Our goal for this project is to create a programming package that will analyze the data access pattern for the D0 experiments, and provide this information to the public on an updated webpage. For further information on this project visit the fnal projects webpage at projects.fnal.gov. For this analysis we will use sql queries to retrieve information about the data files. Therefore, we would like to find the most expedient and least resource consuming query that outputs the project ids, the dates of the analysis projects, and the difference in the dates between Analysis Project 1 (AP1), and Analysis Project 2 (AP2). The project ids are constrained between the values APlo to APmid and APlo to APhi. We limit the project ids in order to view a smaller segment of the data files rather than the whole. In addition, the data type is defined as reconstructed. We have written 3 different queries that all implement the same task described above.
==========================================================================QUERY1
select distinct AP1.PROJECT_ID, AP2.PROJECT_ID, AP1.CREATE_DATE from analysis_projects AP1, analysis_projects AP2, project_files PF1, project_files PF2, data_files DF1, data_files DF2 where (PF1.proj_snap_id=AP1.proj_snap_id AND PF2.proj_snap_id=AP2.proj_snap_id AND PF1.FILE_ID = DF1.FILE_ID AND PF2.FILE_ID = DF2.FILE_ID) AND (DF1.data_tier = 'reconstructed' AND DF2.data_tier = 'reconstructed') AND (AP1.PROJECT_ID between 9000 and 9010 AND AP2.PROJECT_ID between 9000 and 23000 AND AP2.PROJECT_ID > AP1.PROJECT_ID);Query1 does not use any nested SELECT statements. The query utilizes joins to connect the tables: analysis_ project, project_files, and data_files.

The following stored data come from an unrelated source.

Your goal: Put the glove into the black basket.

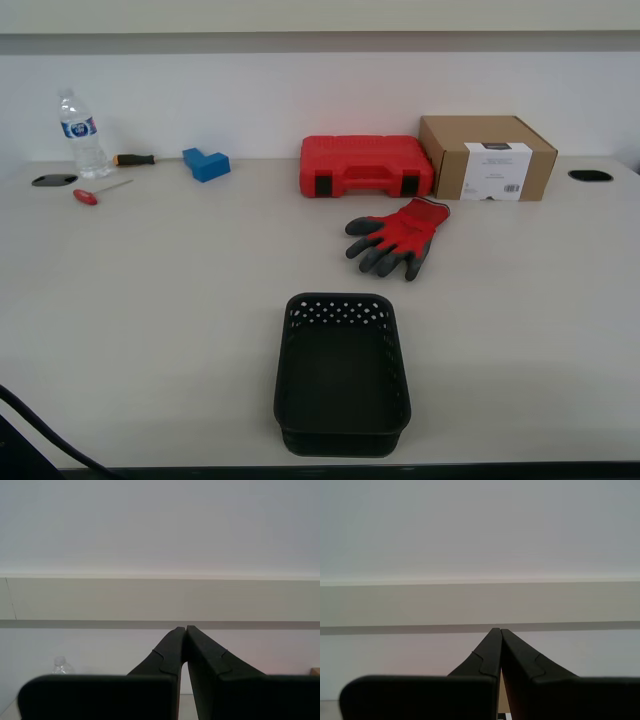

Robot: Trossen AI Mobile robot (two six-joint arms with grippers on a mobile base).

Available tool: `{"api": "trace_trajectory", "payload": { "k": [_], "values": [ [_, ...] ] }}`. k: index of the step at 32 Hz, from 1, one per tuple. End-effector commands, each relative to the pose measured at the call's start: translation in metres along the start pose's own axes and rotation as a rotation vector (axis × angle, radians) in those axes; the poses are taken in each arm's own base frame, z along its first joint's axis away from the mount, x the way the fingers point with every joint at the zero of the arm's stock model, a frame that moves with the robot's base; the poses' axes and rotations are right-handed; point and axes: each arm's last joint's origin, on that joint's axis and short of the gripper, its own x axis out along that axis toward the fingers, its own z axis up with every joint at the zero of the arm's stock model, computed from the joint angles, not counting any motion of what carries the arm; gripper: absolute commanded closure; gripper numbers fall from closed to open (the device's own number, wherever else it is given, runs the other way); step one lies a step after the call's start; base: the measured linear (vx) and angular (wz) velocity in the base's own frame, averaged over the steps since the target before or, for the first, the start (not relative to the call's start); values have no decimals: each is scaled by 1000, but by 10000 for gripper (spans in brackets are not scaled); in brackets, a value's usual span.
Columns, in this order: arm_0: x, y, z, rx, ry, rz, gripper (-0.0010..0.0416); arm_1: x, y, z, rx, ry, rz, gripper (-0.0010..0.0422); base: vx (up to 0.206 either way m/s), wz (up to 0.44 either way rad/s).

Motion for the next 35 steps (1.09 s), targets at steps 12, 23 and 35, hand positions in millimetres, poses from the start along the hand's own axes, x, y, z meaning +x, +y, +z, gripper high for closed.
{"api": "trace_trajectory", "payload": {
  "k": [12,23,35],
  "values": [
    [7,1,-1,56,23,18,405,0,0,1,0,-4,3,412,0,0],
    [99,36,-24,221,532,379,405,0,0,0,0,-2,3,412,0,0],
    [130,131,-113,134,877,491,405,0,0,0,0,-1,3,412,0,0]
  ]
}}
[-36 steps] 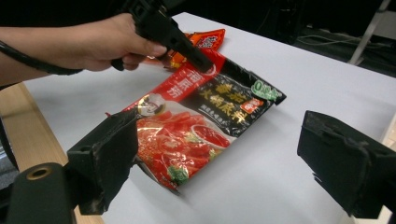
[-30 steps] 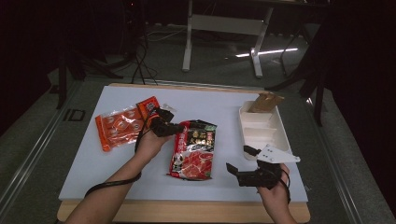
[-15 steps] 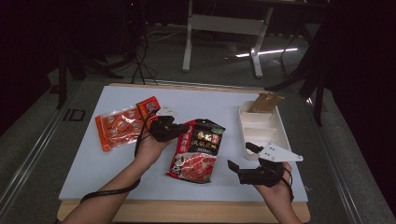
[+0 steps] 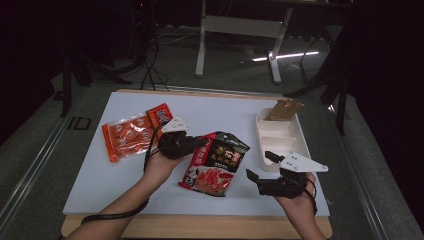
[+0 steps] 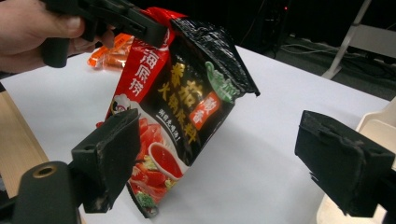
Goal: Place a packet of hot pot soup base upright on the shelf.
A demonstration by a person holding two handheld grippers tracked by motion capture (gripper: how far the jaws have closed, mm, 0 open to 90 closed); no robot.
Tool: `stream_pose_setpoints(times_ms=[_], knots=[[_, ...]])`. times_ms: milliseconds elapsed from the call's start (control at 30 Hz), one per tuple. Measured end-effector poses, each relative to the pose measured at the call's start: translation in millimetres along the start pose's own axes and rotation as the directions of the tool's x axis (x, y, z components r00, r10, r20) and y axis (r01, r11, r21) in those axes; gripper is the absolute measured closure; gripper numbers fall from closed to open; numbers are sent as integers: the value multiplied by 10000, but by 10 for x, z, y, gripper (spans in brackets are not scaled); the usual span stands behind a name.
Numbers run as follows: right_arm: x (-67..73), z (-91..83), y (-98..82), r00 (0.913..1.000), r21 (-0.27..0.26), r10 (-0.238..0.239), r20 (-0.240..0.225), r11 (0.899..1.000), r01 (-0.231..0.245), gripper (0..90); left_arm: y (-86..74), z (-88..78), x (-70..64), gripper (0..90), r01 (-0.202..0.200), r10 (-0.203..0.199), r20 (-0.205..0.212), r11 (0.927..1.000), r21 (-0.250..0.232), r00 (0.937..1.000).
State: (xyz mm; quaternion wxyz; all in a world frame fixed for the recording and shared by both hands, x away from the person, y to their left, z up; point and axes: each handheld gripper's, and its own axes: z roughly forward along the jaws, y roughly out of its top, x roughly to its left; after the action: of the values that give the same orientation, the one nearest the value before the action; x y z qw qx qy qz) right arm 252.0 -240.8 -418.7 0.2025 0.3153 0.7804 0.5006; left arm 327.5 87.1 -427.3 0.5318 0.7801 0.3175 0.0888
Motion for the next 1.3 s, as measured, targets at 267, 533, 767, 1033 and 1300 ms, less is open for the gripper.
stream_pose_setpoints(times_ms=[267,533,767,1033,1300], knots=[[-62,9,74,9998,-115,187,-75,9998,-187,131,32,-70,38,868,508,-437,772,9944,-925,9961],[-113,63,185,9993,-102,314,-220,9994,-317,153,74,-85,3,866,685,-443,1399,9825,-1732,9892],[-119,140,282,9981,-3,319,-534,9995,-320,320,130,-72,-71,868,697,-354,1606,9744,-2139,9864],[-153,192,328,9950,190,515,-855,9986,-500,557,139,-16,-134,865,658,-285,1693,9734,-2195,9852],[-231,184,360,9873,471,946,-1276,9949,-892,764,86,4,-112,841,601,-182,1845,9727,-2244,9827]])
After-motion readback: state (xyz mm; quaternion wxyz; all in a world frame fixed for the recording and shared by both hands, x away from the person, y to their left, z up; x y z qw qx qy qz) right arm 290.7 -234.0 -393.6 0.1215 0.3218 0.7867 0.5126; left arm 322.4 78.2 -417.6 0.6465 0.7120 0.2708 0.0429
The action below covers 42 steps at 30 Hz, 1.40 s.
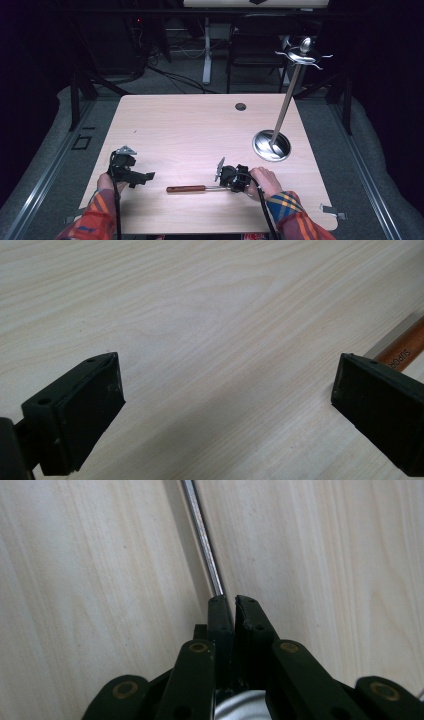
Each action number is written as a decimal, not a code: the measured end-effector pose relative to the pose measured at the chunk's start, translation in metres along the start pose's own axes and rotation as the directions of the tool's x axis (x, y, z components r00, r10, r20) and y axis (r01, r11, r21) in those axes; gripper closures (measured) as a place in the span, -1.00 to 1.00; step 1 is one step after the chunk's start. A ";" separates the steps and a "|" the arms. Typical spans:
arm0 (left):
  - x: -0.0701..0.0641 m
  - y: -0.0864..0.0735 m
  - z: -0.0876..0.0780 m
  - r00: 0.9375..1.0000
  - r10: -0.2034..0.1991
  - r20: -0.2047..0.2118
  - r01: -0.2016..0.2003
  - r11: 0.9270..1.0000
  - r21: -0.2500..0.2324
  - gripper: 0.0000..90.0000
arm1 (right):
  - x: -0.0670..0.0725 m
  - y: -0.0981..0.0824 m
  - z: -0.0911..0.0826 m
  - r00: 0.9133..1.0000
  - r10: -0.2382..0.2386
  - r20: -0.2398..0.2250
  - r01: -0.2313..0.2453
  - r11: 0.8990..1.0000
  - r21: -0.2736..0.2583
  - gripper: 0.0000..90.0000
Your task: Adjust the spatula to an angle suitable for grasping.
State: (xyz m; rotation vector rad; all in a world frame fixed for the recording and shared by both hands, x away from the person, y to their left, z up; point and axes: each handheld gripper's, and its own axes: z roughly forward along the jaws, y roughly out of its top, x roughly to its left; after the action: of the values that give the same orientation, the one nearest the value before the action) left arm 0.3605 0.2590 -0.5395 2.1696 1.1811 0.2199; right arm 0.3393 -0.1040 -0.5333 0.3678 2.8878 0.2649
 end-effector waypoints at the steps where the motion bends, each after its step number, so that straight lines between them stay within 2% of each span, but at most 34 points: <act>1: 0.000 0.000 0.000 1.000 0.000 0.000 0.000 1.000 0.000 -1.00 | 0.000 0.000 0.000 1.000 0.000 0.000 0.000 1.000 0.000 0.89; 2: 0.000 0.000 0.000 1.000 0.001 0.002 -0.001 1.000 0.002 -1.00 | -0.001 -0.004 -0.001 1.000 0.024 0.012 -0.025 1.000 0.017 0.88; 3: 0.000 0.000 0.000 1.000 0.001 0.002 -0.001 1.000 0.002 -1.00 | -0.001 -0.004 -0.001 1.000 0.024 0.012 -0.025 1.000 0.017 0.88; 6: -0.001 0.000 0.000 1.000 -0.001 0.002 0.001 1.000 0.000 -1.00 | -0.003 -0.010 0.000 0.999 0.044 0.013 -0.044 0.999 0.015 0.72; 12: -0.001 0.000 0.002 1.000 0.005 0.008 -0.005 1.000 0.009 -1.00 | -0.002 -0.004 0.003 1.000 0.027 0.002 -0.027 1.000 0.016 0.60; 17: 0.000 0.000 0.002 1.000 0.006 0.009 -0.006 1.000 0.010 -1.00 | 0.002 0.006 0.011 1.000 -0.001 0.002 0.001 0.999 0.036 0.74; 20: 0.000 -0.001 0.001 1.000 0.004 0.007 -0.004 1.000 0.012 -1.00 | 0.002 0.005 0.011 1.000 0.008 0.007 -0.008 0.999 0.043 0.76; 27: -0.002 0.000 0.001 1.000 0.007 0.006 -0.007 1.000 0.008 -1.00 | -0.003 -0.003 0.009 0.998 0.060 0.035 -0.062 0.995 0.076 0.84; 30: -0.001 0.000 0.001 1.000 0.003 0.005 -0.003 1.000 0.008 -1.00 | -0.006 -0.008 0.009 0.995 0.096 0.038 -0.099 0.992 0.084 0.85; 31: -0.002 -0.001 0.001 1.000 0.000 0.005 0.000 1.000 0.007 -1.00 | -0.009 -0.011 0.009 0.991 0.124 0.042 -0.128 0.987 0.096 0.85; 33: -0.002 -0.001 0.001 1.000 0.000 0.004 0.000 1.000 0.008 -0.99 | -0.009 -0.012 0.008 0.990 0.133 0.043 -0.136 0.985 0.102 0.85; 34: -0.002 -0.001 0.001 1.000 0.002 0.006 -0.002 1.000 0.011 -0.99 | -0.011 -0.015 0.008 0.986 0.158 0.050 -0.163 0.981 0.108 0.85; 37: -0.002 -0.001 0.002 1.000 0.010 0.010 -0.010 1.000 0.022 -0.99 | -0.013 -0.018 0.008 0.983 0.174 0.055 -0.179 0.977 0.116 0.85; 38: -0.002 -0.001 0.002 1.000 0.009 0.011 -0.009 1.000 0.024 -0.99 | -0.014 -0.021 0.007 0.978 0.199 0.056 -0.204 0.971 0.125 0.85; 40: -0.002 -0.001 0.002 1.000 0.010 0.010 -0.011 1.000 0.022 -0.99 | -0.016 -0.023 0.007 0.978 0.202 0.054 -0.207 0.971 0.123 0.85; 42: -0.002 -0.001 0.002 1.000 0.010 0.011 -0.010 1.000 0.021 -0.99 | -0.019 -0.030 0.006 0.969 0.241 0.059 -0.247 0.960 0.135 0.85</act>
State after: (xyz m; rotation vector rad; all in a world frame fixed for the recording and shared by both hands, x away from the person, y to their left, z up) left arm 0.3593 0.2566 -0.5407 2.1934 1.1715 0.2007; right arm 0.3518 -0.1367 -0.5412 0.7487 2.8255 0.0893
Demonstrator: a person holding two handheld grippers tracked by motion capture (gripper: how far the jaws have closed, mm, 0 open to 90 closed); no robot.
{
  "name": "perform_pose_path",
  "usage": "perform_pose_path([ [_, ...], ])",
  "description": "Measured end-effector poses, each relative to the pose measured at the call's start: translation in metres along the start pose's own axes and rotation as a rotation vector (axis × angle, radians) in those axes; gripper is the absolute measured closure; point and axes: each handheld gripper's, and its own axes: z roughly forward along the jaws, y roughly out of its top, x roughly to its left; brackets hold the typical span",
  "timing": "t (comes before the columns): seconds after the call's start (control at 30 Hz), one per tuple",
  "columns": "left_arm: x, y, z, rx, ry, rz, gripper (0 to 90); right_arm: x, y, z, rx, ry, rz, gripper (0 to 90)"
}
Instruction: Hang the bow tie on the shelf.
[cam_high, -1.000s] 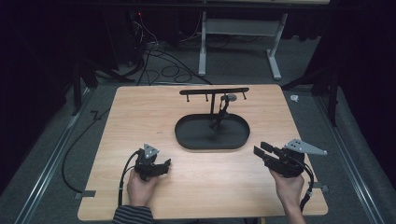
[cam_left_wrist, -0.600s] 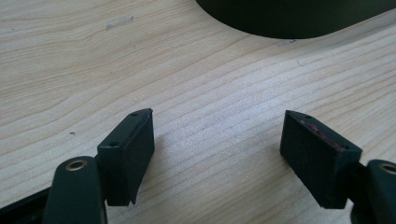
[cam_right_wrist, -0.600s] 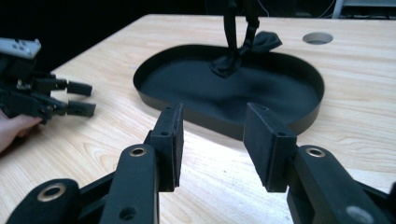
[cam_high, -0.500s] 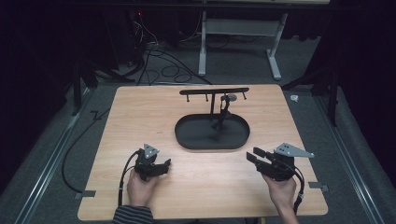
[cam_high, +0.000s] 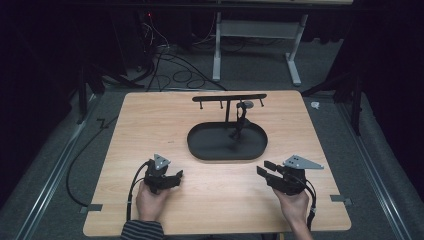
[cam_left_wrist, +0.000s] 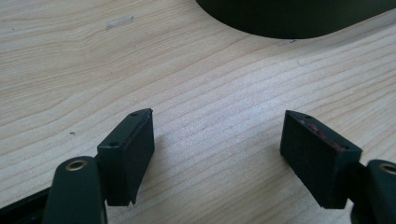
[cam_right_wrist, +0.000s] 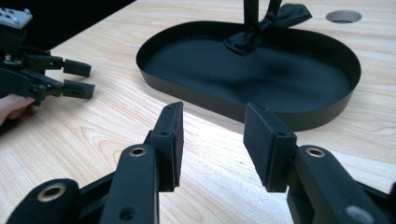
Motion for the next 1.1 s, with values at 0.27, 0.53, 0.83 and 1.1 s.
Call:
perform_pose_path([
  [0.27, 0.000, 0.000, 0.000, 0.000, 0.000, 0.001, 26.6, 0.000, -0.007, 0.012, 0.031, 0.007, -0.003, 59.5],
  [0.53, 0.000, 0.000, 0.000, 0.000, 0.000, 0.001, 26.6, 0.002, -0.010, 0.021, 0.049, 0.011, -0.005, 59.5],
  [0.83, 0.000, 0.000, 0.000, 0.000, 0.000, 0.001, 26.6, 0.003, -0.013, 0.028, 0.071, 0.009, -0.005, 59.4],
  [1.1, 0.000, 0.000, 0.000, 0.000, 0.000, 0.001, 26.6, 0.003, -0.016, 0.037, 0.094, 0.000, -0.016, 59.3],
])
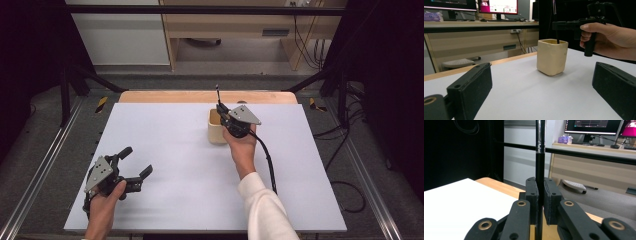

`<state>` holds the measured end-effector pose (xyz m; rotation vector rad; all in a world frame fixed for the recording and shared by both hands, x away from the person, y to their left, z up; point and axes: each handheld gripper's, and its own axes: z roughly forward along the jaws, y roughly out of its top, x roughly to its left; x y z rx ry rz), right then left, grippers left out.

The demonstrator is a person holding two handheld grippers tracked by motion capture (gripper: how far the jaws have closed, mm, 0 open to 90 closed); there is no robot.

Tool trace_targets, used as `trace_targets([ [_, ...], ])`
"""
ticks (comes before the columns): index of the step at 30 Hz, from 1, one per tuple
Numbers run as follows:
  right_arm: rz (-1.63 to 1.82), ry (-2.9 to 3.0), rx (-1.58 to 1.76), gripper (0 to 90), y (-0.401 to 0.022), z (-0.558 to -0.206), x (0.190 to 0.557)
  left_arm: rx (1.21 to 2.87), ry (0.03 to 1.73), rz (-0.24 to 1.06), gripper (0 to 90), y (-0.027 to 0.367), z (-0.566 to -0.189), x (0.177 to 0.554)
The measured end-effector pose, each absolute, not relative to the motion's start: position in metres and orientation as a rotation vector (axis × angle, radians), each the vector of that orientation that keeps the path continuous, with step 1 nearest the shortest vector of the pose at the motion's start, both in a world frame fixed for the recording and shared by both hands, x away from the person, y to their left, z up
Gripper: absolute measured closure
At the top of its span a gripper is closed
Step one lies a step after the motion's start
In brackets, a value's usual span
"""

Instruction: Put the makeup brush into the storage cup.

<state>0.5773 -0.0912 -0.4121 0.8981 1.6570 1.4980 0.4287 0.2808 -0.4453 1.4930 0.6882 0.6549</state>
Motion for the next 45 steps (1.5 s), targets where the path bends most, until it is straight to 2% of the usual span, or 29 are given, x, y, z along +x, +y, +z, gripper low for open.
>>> trace_targets([
  [15, 1.460, 1.709, 0.922, 82.7, -0.092, -0.423, 0.575, 1.489, 0.688, 0.657, 2.4, 0.282, -0.445, 0.428],
  [17, 1.451, 1.713, 0.921, 72.1, -0.092, -0.423, 0.573, 1.487, 0.690, 0.656, 2.4, 0.282, -0.445, 0.429],
  [32, 1.467, 1.716, 0.902, 52.5, -0.102, -0.412, 0.556, 1.482, 0.695, 0.660, 2.4, 0.283, -0.444, 0.428],
  [40, 1.452, 1.756, 0.917, 33.2, -0.101, -0.412, 0.553, 1.483, 0.696, 0.659, 2.4, 0.284, -0.444, 0.428],
  [42, 1.436, 1.749, 0.918, 25.9, -0.102, -0.412, 0.551, 1.483, 0.696, 0.659, 2.4, 0.284, -0.444, 0.428],
  [45, 1.427, 1.745, 0.923, 21.2, -0.103, -0.411, 0.549, 1.484, 0.695, 0.658, 2.4, 0.284, -0.444, 0.428],
])
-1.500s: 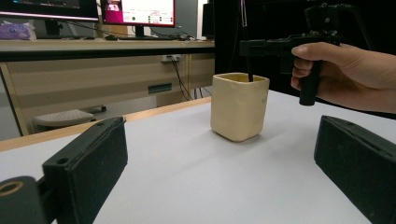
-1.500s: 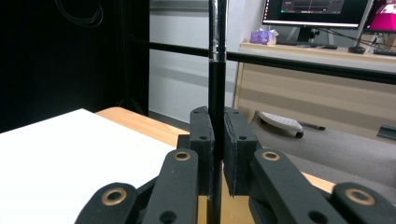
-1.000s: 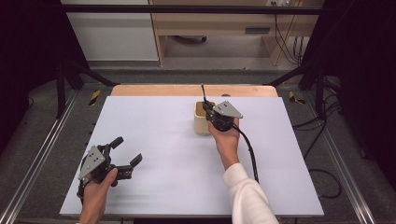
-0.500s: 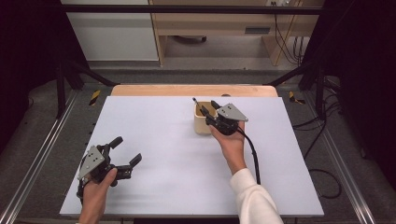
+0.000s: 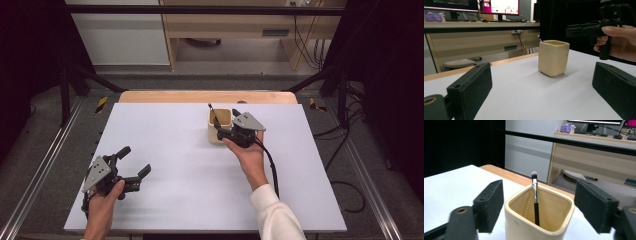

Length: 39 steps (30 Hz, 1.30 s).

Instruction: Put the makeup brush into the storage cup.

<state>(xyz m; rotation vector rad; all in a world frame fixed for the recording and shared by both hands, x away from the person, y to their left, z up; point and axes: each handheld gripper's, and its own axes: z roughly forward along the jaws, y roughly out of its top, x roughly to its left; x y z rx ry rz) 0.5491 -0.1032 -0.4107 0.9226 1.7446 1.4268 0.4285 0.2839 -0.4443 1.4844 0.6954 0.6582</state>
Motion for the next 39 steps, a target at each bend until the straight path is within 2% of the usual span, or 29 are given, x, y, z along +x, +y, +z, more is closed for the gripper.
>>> trace_targets([
  [10, 1.422, 1.770, 0.941, 7.0, -0.108, -0.408, 0.545, 1.483, 0.697, 0.660, 2.4, 0.285, -0.444, 0.428],
  [39, 1.341, 1.908, 0.908, 5.2, -0.124, -0.408, 0.516, 1.476, 0.702, 0.664, 2.4, 0.287, -0.443, 0.427],
])
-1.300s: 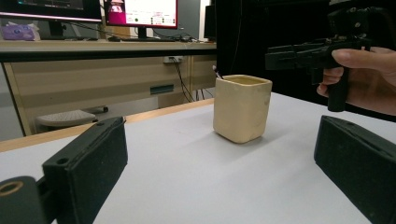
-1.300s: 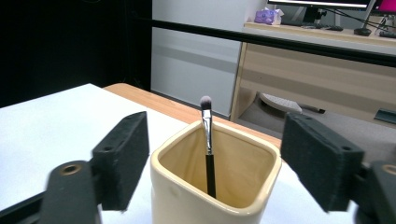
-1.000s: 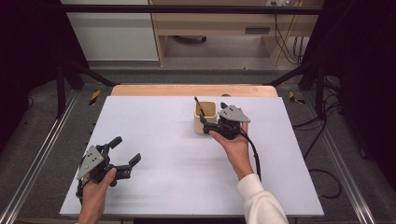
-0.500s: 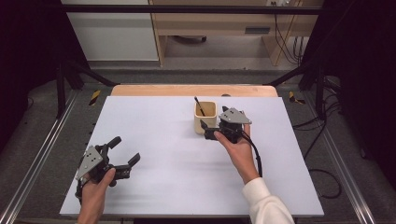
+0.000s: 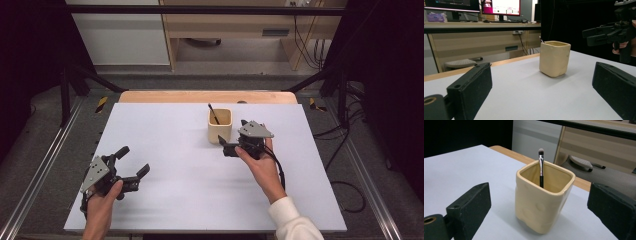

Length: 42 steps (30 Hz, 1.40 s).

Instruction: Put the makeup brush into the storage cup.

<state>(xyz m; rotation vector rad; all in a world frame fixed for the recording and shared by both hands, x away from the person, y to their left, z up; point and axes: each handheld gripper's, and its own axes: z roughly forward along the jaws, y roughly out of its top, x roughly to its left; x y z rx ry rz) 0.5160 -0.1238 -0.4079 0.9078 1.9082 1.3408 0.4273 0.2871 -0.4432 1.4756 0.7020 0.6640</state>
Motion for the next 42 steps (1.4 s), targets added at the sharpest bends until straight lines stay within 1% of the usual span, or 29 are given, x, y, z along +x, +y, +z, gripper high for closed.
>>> trace_targets([
  [16, 1.330, 1.924, 0.905, 5.3, -0.133, -0.413, 0.503, 1.468, 0.705, 0.664, 2.4, 0.289, -0.443, 0.427],
  [42, 1.310, 1.910, 0.923, 5.5, -0.168, -0.426, 0.483, 1.472, 0.701, 0.664, 2.4, 0.289, -0.443, 0.427],
])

==========================================================================QUERY2
select AP.project_id,Q1.project_id, AP.create_date from analysis_project AP, Project_files PF, data_files DF, ( select AP2.project_id,AP2.Create_date, PF2.File_id from analysis_project AP2, Project_File PF2, data_files DF2 where AP2.Project_id between 9000 and 23000 AND DF2.data_tier = 'reconstructed' AND PF2.Proj_snap_id = AP2.Proj_snap_id AND PF2.File_id=DF2.File_id ) Q1 where AP.project_id between 9000 and 9010 AND DF.data_tier ='reconstructed AND AP.proj_snap_id=PF.proj_snap_id AND PF.File_id=DF.File_id AND AP.project_id < Q1.project_id order by AP.project_id, Q1.project_id ;Query2 uses a nested SELECT statement within the FROM statement of the main SELECT statement. The SELECT statement acts as a table, which contains the columns project_id, create_date and file_id.
==========================================================================QUERY3
select AP1.project_id, AP2.project_id, AP1.create_date from analysis_projects AP1, analysis_projects AP2 where AP1.project_id in ( select analysis_projects.project_id from project_files, analysis_projects, data_files where (analysis_projects.proj_snap_id = project_files.proj_snap_id) AND (project_files.file_id = data_files.file_id) AND data_files.data_tier = 'reconstructed' AND analysis_projects.project_id between 9000 and 9010) AND AP2.project_id in ( select analysis_projects.project_id from project_files, analysis_projects, data_files where (analysis_projects.proj_snap_id = project_files.proj_snap_id) AND (project_files.file_id = data_files.file_id) AND data_files.data_tier = 'reconstructed' AND analysis_projects.project_id between 9000 and 23000) AND AP2.project_id > AP1.project_id;Query3 uses two nested SELECT statements in the WHERE statement. The SELECT statements in this case are used as control variables for AP1.project_id and AP2.project_id.
The following timetable gives the system time in seconds for Query1, Query2, and Query3 at different APlo, APmid and APhi values. APlo to APhi gives the whole range, and APlo to APmid gives us a range in which we can take the average over the quantities we look at APlo to APhi.
| APlo-APmid-APhi | Query1 | Query2 | Query3 |
|---|---|---|---|
| 19000-19010-20000 | 0.826s | 77.742s | 1.579s |
| 19000-19010-21000 | 0.932s | 174.883s | 0.910s |
| 19000-19010-22000 | 1.075s | 215.464s | 0.992s |
| 10000-10010-13000 | 1.126s | 43.244s | 1.085s |
| 10000-10010-14000 | 1.248s | 52.241s | 1.196s |
| 10000-10010-15000 | 1.392s | 70.827s | 1.451s |
| 10000-10010-16000 | 1.678s | 77.926s | 1.542s |
After analyzing the times, and performing the Oracle's explain statement for the 3 queries, it is clear that Query3 has the shortest running time; the server does not perform any cartesian joins, which generally increase the amount of resources to use. Therefore we will use Query3 to retrieve the dates, and the difference of the dates for the analysis projects.